*What the task requires:* Extract every line below, verbatim.

[[ Material provided open ]]

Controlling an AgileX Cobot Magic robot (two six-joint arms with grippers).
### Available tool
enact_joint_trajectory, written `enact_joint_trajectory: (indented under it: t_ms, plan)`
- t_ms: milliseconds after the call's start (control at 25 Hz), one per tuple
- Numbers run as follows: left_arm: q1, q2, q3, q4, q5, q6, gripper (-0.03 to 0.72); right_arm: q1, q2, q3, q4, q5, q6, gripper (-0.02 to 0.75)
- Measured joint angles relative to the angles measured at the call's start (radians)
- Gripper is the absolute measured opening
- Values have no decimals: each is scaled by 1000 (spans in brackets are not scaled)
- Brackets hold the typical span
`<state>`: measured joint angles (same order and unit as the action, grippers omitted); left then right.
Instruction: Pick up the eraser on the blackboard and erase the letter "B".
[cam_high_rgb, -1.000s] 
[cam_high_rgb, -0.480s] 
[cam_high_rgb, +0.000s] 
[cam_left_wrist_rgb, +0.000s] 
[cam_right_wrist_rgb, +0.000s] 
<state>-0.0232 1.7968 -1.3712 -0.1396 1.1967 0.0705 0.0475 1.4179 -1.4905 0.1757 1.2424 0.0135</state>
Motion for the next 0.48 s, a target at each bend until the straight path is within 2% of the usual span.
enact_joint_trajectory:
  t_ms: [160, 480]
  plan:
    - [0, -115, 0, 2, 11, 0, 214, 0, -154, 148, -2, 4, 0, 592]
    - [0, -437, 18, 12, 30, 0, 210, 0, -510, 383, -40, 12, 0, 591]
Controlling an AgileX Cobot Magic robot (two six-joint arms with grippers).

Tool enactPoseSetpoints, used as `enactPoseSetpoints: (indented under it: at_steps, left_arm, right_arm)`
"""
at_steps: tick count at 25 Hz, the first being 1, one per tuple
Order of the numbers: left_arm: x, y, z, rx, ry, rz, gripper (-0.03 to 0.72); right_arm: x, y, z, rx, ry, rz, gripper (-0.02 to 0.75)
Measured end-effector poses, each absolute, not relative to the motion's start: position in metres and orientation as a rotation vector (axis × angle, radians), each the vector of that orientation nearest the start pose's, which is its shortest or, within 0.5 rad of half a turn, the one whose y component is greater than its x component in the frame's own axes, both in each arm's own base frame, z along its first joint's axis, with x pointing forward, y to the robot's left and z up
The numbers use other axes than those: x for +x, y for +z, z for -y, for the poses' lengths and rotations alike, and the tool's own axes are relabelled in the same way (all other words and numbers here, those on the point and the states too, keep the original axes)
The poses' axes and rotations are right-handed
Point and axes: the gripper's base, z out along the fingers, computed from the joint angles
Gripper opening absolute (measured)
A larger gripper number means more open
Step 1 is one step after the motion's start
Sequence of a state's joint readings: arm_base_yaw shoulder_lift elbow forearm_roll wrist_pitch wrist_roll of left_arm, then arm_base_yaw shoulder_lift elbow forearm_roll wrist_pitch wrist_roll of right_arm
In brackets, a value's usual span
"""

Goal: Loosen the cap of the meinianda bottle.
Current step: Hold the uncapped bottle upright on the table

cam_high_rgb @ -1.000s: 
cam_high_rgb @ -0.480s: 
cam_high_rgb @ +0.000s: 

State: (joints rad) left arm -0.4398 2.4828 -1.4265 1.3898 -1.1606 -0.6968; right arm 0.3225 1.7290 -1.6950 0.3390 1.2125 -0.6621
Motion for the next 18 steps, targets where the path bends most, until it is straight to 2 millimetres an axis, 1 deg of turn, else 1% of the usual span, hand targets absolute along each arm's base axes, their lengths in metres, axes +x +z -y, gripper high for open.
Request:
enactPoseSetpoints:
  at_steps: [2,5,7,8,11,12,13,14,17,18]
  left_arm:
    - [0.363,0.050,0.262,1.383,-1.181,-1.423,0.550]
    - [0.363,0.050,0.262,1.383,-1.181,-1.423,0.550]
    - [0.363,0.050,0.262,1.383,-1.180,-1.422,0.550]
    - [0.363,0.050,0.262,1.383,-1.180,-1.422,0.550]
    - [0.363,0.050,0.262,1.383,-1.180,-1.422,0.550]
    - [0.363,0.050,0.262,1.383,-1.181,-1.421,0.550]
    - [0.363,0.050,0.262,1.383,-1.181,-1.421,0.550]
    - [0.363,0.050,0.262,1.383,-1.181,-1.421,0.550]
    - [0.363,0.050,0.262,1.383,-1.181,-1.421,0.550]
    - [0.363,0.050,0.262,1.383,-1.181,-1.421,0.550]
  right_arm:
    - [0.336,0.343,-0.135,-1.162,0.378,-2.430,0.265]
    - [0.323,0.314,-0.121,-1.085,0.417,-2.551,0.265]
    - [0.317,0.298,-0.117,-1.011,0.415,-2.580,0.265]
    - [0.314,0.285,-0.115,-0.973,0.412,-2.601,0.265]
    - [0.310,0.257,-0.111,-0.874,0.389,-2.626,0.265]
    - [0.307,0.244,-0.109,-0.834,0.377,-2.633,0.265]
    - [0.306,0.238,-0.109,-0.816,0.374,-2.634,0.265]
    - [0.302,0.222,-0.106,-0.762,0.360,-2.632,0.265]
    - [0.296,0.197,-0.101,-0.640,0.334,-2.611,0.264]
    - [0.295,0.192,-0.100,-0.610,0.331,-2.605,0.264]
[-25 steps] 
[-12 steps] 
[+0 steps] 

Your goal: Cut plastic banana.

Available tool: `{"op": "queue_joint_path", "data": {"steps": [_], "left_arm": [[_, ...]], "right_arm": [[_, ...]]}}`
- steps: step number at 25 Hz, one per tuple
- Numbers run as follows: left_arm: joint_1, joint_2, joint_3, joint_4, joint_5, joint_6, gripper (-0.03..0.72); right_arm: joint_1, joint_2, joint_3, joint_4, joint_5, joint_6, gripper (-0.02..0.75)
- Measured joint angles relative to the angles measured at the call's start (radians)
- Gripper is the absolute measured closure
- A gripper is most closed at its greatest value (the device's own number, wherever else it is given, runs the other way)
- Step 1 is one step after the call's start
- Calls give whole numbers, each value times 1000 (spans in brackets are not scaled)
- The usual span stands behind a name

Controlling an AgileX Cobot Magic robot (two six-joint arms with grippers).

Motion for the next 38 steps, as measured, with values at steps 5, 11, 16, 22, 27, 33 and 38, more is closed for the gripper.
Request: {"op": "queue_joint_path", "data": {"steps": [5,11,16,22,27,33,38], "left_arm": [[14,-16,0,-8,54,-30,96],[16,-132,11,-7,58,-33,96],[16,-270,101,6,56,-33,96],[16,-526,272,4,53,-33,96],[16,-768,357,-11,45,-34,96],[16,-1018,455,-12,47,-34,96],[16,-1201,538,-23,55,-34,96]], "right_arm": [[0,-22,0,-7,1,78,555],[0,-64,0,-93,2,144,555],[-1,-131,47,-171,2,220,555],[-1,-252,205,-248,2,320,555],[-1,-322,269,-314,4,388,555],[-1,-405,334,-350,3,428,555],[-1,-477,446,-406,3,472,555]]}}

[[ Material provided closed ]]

*The answer:*
Controlling an AgileX Cobot Magic robot (two six-joint arms with grippers).
### Available tool
enact_joint_trajectory, written `enact_joint_trajectory: (indented under it: t_ms, plan)`
- t_ms: milliseconds after the call's start (control at 25 Hz), one per tuple
- Numbers run as follows: left_arm: q1, q2, q3, q4, q5, q6, gripper (-0.03 to 0.72); right_arm: q1, q2, q3, q4, q5, q6, gripper (-0.02 to 0.75)
- Measured joint angles relative to the angles measured at the call's start (radians)
- Gripper is the absolute measured opening
- Values have no decimals: each is scaled by 1000 (spans in brackets are not scaled)
- Brackets hold the typical span
`<state>`: measured joint angles (same order and unit as the action, grippers omitted); left then right.
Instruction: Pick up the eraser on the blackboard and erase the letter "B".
[cam_high_rgb, -1.000s] 
[cam_high_rgb, -0.480s] 
[cam_high_rgb, +0.000s] 
[cam_left_wrist_rgb, +0.000s] 
[cam_right_wrist_rgb, +0.000s] 
<state>-0.0232 1.7968 -1.3712 -0.1396 1.1967 0.0705 0.0475 1.4179 -1.4905 0.1757 1.2424 0.0135</state>
Motion for the next 0.48 s, a target at each bend until the straight path is within 2% of the usual span.
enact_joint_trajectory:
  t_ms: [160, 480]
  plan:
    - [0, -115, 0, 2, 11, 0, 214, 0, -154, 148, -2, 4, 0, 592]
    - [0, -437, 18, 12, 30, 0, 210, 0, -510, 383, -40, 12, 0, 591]
Controlling an AgileX Cobot Magic robot (two six-joint arms with grippers).

Tool enactPoseSetpoints, used as `enactPoseSetpoints: (indented under it: at_steps, left_arm, right_arm)`
"""
at_steps: tick count at 25 Hz, the first being 1, one per tuple
Order of the numbers: left_arm: x, y, z, rx, ry, rz, gripper (-0.03 to 0.72); right_arm: x, y, z, rx, ry, rz, gripper (-0.02 to 0.75)
Measured end-effector poses, each absolute, not relative to the motion's start: position in metres and orientation as a rotation vector (axis × angle, radians), each the vector of that orientation nearest the start pose's, which is its shortest or, within 0.5 rad of half a turn, the one whose y component is greater than its x component in the frame's own axes, both in each arm's own base frame, z along its first joint's axis, with x pointing forward, y to the robot's left and z up
The numbers use other axes than those: x for +x, y for +z, z for -y, for the poses' lengths and rotations alike, and the tool's own axes are relabelled in the same way (all other words and numbers here, those on the point and the states too, keep the original axes)
The poses' axes and rotations are right-handed
Point and axes: the gripper's base, z out along the fingers, computed from the joint angles
Gripper opening absolute (measured)
A larger gripper number means more open
Step 1 is one step after the motion's start
Sequence of a state's joint readings: arm_base_yaw shoulder_lift elbow forearm_roll wrist_pitch wrist_roll of left_arm, then arm_base_yaw shoulder_lift elbow forearm_roll wrist_pitch wrist_roll of right_arm
In brackets, a value's usual span
"""

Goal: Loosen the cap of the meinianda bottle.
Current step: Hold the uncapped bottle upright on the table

cam_high_rgb @ -1.000s: 
cam_high_rgb @ -0.480s: 
cam_high_rgb @ +0.000s: 

State: (joints rad) left arm -0.4398 2.4828 -1.4265 1.3898 -1.1606 -0.6968; right arm 0.3225 1.7290 -1.6950 0.3390 1.2125 -0.6621
Motion for the next 18 steps, targets where the path bends most, until it is straight to 2 millimetres an axis, 1 deg of turn, else 1% of the usual span, hand targets absolute along each arm's base axes, their lengths in metres, axes +x +z -y, gripper high for open.
Request:
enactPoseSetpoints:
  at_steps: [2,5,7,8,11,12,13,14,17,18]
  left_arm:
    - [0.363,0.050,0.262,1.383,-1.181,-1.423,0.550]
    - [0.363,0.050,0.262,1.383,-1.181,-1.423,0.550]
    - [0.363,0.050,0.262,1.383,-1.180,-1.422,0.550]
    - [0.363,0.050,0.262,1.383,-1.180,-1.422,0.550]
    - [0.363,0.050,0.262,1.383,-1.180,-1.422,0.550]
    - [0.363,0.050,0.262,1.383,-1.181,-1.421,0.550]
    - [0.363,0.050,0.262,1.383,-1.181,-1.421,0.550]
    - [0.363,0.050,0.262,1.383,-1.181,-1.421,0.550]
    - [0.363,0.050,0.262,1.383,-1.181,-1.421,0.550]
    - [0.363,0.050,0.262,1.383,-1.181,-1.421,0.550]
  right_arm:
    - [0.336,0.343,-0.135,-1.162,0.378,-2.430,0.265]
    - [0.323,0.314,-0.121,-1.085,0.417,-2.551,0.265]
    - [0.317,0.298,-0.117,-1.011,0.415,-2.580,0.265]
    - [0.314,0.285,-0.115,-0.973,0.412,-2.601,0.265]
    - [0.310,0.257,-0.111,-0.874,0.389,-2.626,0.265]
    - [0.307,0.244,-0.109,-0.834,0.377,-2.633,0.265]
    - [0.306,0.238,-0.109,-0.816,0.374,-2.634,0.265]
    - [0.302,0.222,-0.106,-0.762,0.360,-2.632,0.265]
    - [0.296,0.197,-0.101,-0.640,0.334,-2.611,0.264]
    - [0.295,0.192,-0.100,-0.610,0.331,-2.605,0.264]
[-25 steps] 
[-12 steps] 
[+0 steps] 

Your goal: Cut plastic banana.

Available tool: `{"op": "queue_joint_path", "data": {"steps": [_], "left_arm": [[_, ...]], "right_arm": [[_, ...]]}}`
- steps: step number at 25 Hz, one per tuple
- Numbers run as follows: left_arm: joint_1, joint_2, joint_3, joint_4, joint_5, joint_6, gripper (-0.03..0.72); right_arm: joint_1, joint_2, joint_3, joint_4, joint_5, joint_6, gripper (-0.02..0.75)
- Measured joint angles relative to the angles measured at the call's start (radians)
- Gripper is the absolute measured closure
- A gripper is most closed at its greatest value (the device's own number, wherever else it is given, runs the other way)
- Step 1 is one step after the call's start
- Calls give whole numbers, each value times 1000 (spans in brackets are not scaled)
- The usual span stands behind a name

Controlling an AgileX Cobot Magic robot (two six-joint arms with grippers).

Motion for the next 38 steps, as measured, with values at steps 5, 11, 16, 22, 27, 33 and 38, more is closed for the gripper.
Request: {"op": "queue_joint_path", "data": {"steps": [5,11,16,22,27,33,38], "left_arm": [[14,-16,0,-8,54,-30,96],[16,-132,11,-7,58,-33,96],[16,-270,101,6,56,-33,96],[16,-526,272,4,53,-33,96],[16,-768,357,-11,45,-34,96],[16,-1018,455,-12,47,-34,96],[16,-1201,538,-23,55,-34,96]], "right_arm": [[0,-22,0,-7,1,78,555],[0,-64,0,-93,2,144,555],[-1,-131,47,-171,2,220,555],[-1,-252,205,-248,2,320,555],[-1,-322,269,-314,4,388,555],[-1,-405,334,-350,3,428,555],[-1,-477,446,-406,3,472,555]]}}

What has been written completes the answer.